= AIM OF THE EXERCISE =
Given the listing below, output exactly the line containing "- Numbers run" and every line after it through the end.

= DATASET EXTRACT =
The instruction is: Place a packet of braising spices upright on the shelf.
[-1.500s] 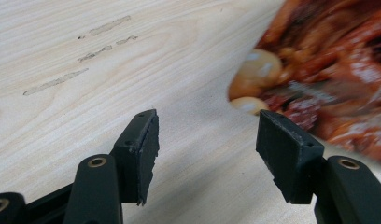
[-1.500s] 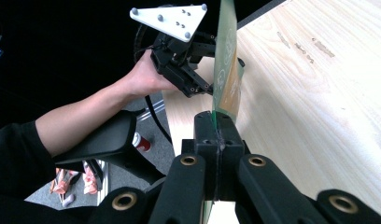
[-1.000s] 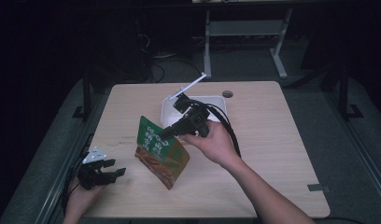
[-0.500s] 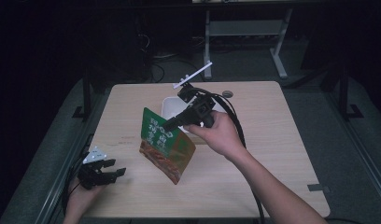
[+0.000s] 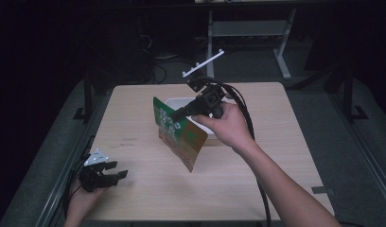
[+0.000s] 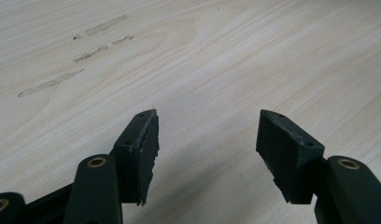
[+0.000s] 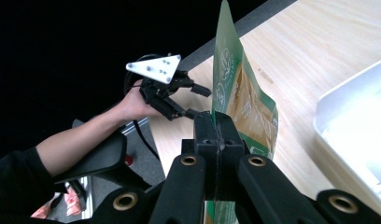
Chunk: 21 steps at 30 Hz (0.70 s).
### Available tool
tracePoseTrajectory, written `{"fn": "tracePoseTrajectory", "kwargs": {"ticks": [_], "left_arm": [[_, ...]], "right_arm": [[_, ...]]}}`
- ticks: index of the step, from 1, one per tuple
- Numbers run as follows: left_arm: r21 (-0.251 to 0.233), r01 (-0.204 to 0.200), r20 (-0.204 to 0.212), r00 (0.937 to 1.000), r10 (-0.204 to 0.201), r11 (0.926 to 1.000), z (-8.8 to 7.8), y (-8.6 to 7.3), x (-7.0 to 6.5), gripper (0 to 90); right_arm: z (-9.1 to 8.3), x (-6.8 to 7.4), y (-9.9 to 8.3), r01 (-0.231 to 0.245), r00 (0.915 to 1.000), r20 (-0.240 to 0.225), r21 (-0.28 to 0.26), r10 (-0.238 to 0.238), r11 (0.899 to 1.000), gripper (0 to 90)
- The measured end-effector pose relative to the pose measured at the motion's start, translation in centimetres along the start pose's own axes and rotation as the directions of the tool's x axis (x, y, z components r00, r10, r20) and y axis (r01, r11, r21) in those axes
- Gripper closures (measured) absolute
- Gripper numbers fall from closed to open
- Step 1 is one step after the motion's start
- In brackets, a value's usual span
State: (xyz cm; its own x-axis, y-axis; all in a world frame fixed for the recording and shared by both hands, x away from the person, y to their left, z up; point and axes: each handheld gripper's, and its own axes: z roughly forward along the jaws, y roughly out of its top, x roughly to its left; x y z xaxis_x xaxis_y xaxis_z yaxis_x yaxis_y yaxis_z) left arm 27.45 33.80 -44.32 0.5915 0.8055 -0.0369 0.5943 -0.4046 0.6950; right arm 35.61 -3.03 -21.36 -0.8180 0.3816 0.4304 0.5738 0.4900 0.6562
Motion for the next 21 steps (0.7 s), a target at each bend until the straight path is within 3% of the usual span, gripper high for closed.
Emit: {"fn": "tracePoseTrajectory", "kwargs": {"ticks": [9,21], "left_arm": [[0.002,-0.003,0.002,1.0000,0.003,1.0000,0.0,0.0,-0.1,38.4],[0.004,-0.007,0.003,1.0000,0.007,1.0000,0.1,0.0,-0.1,38.5]], "right_arm": [[-1.9,-0.3,1.2,-0.006,0.9992,0.039,-0.033,0.007,0.999,90.0],[-2.6,-0.9,2.7,-0.010,0.9956,0.093,-0.043,0.014,0.999,90.0]]}}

= EXERCISE OUTPUT =
- Numbers run as follows: left_arm: r21 (-0.251 to 0.233), r01 (-0.204 to 0.200), r20 (-0.204 to 0.212), r00 (0.937 to 1.000), r10 (-0.204 to 0.201), r11 (0.926 to 1.000), z (-8.8 to 7.8), y (-8.6 to 7.3), x (-7.0 to 6.5), gripper (0 to 90); right_arm: z (-9.1 to 8.3), x (-6.8 to 7.4), y (-9.9 to 8.3), r01 (-0.231 to 0.245), r00 (0.915 to 1.000), r20 (-0.240 to 0.225), r21 (-0.28 to 0.26), r10 (-0.238 to 0.238), r11 (0.899 to 1.000), gripper (0 to 90)
- The measured end-effector pose relative to the pose measured at the motion's start, translation in centimetres along the start pose's own axes and rotation as the directions of the tool's x axis (x, y, z components r00, r10, r20) and y axis (r01, r11, r21) in those axes
- Gripper closures (measured) absolute
- Gripper numbers fall from closed to open
- Step 1 is one step after the motion's start
- In brackets, a value's usual span
State: (xyz cm; its own x-axis, y-axis; all in a world frame fixed for the recording and shared by both hands, x away from the person, y to their left, z up; point and axes: each handheld gripper's, and its own axes: z roughly forward along the jaws, y roughly out of its top, x roughly to its left; x y z xaxis_x xaxis_y xaxis_z yaxis_x yaxis_y yaxis_z) left arm 27.45 33.80 -44.32 0.5915 0.8055 -0.0369 0.5943 -0.4046 0.6950; right arm 35.61 -3.03 -21.36 -0.8180 0.3816 0.4304 0.5738 0.4900 0.6562
Motion for the next 21 steps (0.7 s), a target at each bend until the straight path is within 3% of the usual span, gripper high for closed.
Emit: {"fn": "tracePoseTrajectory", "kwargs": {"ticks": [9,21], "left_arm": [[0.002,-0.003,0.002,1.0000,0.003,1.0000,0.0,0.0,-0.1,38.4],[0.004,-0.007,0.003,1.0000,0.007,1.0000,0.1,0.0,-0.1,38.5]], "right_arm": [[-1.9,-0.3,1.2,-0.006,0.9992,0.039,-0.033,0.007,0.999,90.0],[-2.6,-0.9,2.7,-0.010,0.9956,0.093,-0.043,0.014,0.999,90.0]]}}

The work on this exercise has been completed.